119. The method of claim 118, wherein the biological characteristic comprises a pathology, a medical disorder, a health status, a metabolic status, an organ status, an activation of multicellular communication, a multicellular transition, or a multicellular response to a stimulus.

120. The method of claim 118, wherein each multicellular specimen is a tumor specimen and the biological characteristic is a cancer characteristic selected from: a response to a therapy, a toxicity of a therapy, or a resistance to a therapy.

121. The method of claim 120, wherein the therapy comprises one of: immunotherapy, chemotherapy, radiotherapy, a targeted therapy, hormone therapy, or surgical resection.

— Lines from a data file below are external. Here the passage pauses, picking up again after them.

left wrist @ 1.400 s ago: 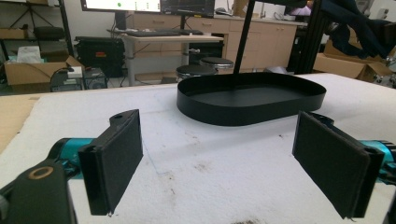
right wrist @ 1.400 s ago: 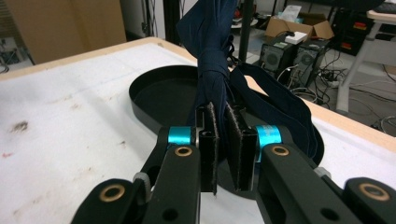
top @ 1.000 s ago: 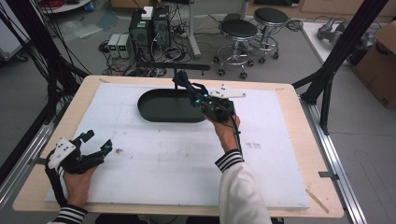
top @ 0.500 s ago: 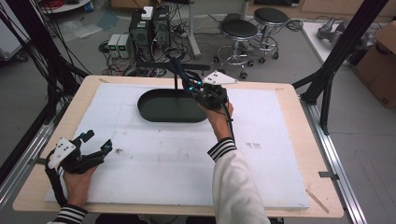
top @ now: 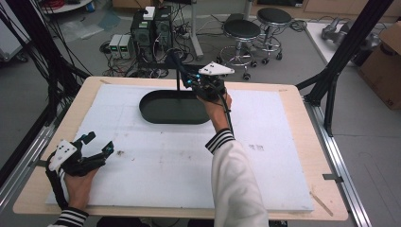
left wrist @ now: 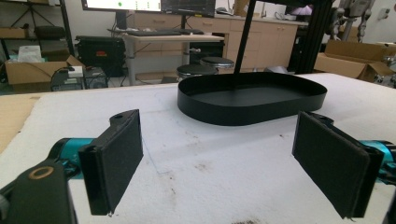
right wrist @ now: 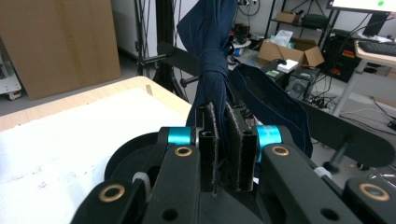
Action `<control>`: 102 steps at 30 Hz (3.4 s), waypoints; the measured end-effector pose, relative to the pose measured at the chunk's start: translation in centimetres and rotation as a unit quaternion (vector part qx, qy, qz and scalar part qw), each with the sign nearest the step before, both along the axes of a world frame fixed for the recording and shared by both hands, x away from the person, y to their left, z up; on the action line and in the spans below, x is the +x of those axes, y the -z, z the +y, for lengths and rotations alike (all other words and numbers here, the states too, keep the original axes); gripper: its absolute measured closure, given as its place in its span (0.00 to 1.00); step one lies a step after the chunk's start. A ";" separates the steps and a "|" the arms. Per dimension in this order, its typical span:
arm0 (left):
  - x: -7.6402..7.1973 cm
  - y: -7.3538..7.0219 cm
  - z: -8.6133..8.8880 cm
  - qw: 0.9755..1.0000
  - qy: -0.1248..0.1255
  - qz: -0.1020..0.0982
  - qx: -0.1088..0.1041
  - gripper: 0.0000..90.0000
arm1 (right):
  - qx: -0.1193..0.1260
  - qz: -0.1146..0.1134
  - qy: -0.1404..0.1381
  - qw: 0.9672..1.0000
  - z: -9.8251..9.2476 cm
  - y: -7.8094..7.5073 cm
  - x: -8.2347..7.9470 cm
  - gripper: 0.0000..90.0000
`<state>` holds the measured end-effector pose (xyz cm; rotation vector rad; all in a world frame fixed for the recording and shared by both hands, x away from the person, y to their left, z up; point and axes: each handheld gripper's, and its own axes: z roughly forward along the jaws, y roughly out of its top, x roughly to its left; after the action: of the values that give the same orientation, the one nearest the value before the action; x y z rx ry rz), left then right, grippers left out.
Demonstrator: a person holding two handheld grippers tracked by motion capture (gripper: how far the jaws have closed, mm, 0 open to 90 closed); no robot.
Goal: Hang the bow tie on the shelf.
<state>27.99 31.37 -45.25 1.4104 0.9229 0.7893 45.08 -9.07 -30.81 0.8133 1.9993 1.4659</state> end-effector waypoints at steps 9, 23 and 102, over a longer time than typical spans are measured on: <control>0.0 0.0 0.0 1.000 -0.001 0.001 0.001 0.18 | -0.022 0.017 -0.002 1.000 1.4 1.7 1.4 0.93; 0.0 0.0 0.0 1.000 0.000 0.001 0.005 0.18 | -0.033 0.077 0.017 0.996 1.7 3.9 2.9 0.92; -0.2 0.0 -0.4 1.000 0.004 -0.009 0.020 0.18 | 0.045 -0.084 0.148 0.984 -18.4 14.4 -20.1 0.13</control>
<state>27.78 30.99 -45.25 1.4388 0.8913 0.8179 25.02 -27.45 -45.22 0.9454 1.6196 1.4087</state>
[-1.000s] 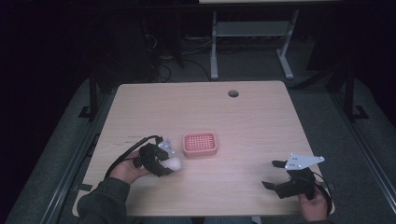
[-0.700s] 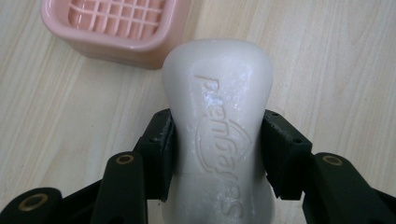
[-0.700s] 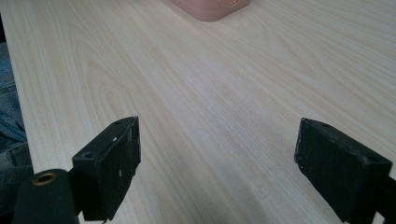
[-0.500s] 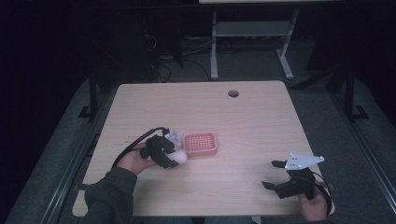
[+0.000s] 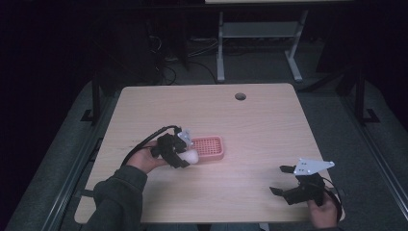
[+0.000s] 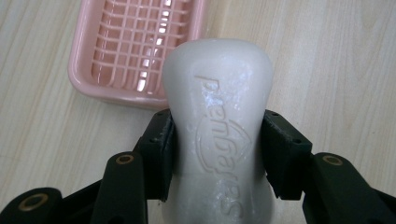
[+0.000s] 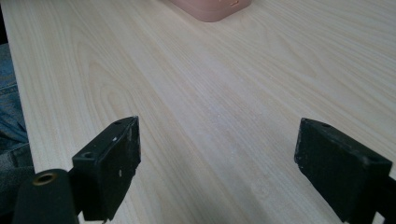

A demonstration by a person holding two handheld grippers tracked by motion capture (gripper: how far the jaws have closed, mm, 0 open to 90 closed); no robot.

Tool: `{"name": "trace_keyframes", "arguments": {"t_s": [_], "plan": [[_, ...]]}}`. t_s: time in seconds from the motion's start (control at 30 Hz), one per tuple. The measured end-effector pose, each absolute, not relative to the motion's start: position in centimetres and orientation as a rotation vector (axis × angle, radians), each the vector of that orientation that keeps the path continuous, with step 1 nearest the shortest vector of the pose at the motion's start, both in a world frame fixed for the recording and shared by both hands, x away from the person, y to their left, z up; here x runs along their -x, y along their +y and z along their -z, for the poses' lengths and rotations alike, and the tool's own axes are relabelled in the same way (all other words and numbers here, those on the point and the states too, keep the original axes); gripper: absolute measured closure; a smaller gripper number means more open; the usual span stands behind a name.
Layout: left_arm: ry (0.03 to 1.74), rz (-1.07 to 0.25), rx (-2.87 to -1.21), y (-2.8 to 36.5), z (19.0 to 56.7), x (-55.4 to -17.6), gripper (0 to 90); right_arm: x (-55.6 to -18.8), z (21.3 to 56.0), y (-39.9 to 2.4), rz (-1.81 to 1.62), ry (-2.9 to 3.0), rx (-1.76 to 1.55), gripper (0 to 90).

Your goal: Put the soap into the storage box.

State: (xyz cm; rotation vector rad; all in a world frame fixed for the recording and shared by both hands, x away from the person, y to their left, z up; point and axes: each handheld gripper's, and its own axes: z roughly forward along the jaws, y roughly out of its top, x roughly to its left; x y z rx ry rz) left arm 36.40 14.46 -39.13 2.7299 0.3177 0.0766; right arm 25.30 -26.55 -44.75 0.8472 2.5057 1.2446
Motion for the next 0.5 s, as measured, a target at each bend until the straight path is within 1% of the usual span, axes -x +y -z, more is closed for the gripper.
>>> {"name": "trace_keyframes", "arguments": {"t_s": [0.5], "plan": [[0.302, -0.081, -2.746, 13.1, 38.8, -37.9, 49.5, -25.3, 44.7, -26.6, -1.255, 2.501, -0.85, 14.2]]}}
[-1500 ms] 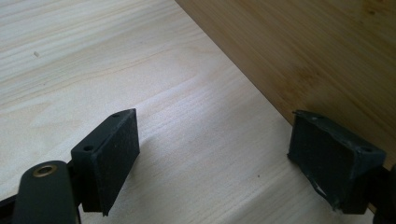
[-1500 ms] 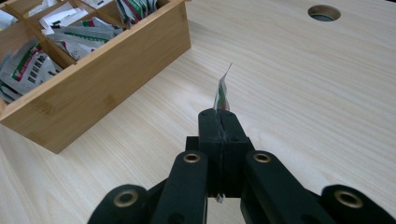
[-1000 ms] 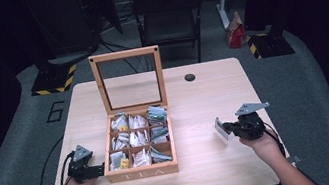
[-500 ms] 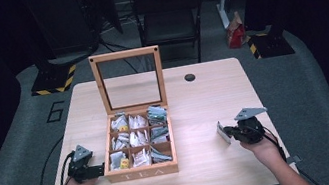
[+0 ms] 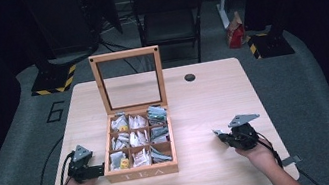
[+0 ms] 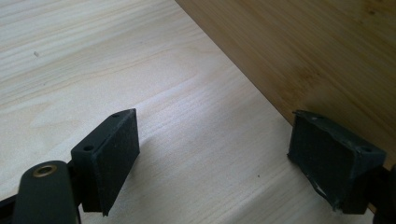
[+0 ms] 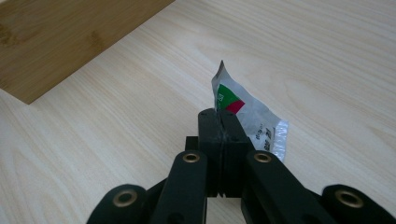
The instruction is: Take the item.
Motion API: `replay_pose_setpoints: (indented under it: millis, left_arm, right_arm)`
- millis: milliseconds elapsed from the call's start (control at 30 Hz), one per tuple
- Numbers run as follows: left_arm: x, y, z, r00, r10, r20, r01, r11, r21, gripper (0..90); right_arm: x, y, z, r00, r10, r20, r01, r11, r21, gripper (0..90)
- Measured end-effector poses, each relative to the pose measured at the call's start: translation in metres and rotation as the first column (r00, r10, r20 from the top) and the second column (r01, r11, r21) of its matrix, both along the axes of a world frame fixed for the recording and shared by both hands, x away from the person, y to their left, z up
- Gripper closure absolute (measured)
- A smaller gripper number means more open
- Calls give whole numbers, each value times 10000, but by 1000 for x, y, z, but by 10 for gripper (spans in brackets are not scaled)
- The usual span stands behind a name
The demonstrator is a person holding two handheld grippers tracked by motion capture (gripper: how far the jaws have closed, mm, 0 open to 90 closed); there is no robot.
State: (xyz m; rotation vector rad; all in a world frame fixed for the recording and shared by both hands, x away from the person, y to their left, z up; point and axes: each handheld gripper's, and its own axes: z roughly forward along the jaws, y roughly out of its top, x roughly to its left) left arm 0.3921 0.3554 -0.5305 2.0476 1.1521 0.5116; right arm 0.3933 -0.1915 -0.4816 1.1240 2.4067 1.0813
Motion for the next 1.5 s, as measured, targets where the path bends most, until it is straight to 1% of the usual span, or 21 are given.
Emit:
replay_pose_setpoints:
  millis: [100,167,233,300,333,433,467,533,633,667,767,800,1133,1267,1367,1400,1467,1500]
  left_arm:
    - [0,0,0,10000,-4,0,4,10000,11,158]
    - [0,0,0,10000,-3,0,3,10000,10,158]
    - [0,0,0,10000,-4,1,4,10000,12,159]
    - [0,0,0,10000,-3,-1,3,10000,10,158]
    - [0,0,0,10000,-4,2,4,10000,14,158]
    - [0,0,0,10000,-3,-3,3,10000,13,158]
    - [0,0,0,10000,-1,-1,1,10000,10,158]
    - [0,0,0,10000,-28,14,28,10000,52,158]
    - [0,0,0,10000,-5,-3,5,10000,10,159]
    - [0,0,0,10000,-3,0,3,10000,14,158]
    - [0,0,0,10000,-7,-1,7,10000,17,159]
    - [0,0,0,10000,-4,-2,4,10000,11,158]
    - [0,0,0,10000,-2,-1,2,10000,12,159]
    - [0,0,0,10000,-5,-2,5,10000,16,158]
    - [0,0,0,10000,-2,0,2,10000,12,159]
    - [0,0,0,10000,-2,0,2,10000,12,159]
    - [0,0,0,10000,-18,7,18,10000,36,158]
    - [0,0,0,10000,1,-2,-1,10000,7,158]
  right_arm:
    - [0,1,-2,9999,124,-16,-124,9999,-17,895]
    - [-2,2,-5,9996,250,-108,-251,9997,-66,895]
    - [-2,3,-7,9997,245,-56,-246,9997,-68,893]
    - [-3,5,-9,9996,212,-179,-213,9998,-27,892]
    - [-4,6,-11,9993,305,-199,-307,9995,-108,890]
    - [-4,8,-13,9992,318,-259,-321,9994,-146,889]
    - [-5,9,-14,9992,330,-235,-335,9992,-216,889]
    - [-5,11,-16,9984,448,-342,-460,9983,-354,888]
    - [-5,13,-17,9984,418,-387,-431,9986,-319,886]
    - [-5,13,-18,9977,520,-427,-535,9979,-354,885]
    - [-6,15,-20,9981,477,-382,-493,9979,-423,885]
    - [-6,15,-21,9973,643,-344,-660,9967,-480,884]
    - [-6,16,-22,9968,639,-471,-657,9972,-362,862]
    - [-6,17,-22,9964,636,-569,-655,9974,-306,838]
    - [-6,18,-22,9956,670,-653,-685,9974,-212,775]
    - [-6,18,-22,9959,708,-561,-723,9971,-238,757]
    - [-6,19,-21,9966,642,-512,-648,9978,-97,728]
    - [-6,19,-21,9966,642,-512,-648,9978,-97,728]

122. The method of claim 118, wherein each multicellular specimen is a tumor specimen and the biological characteristic is a cancer characteristic selected from: cancer progression, a likelihood of metastasis, a transition from pre-invasive to invasive cancer, or a likelihood of recurrence.

123. The method of claim 118, wherein the machine learning model is a classifier.

124. The method of claim 118, wherein the machine learning model is a regressor.

125. The method of claim 118, wherein the machine learning model incorporates a deep neural network (DNN), a convolutional neural network (CNN), a graph neural network (GNN), a recurrent neural network, a long short-term memory (LSTM) network, a kernel ridge regression (KRR), or gradient-boosted random forest decision trees.

126. The method of claim 118, wherein the machine learning model incorporates a spatial encoder.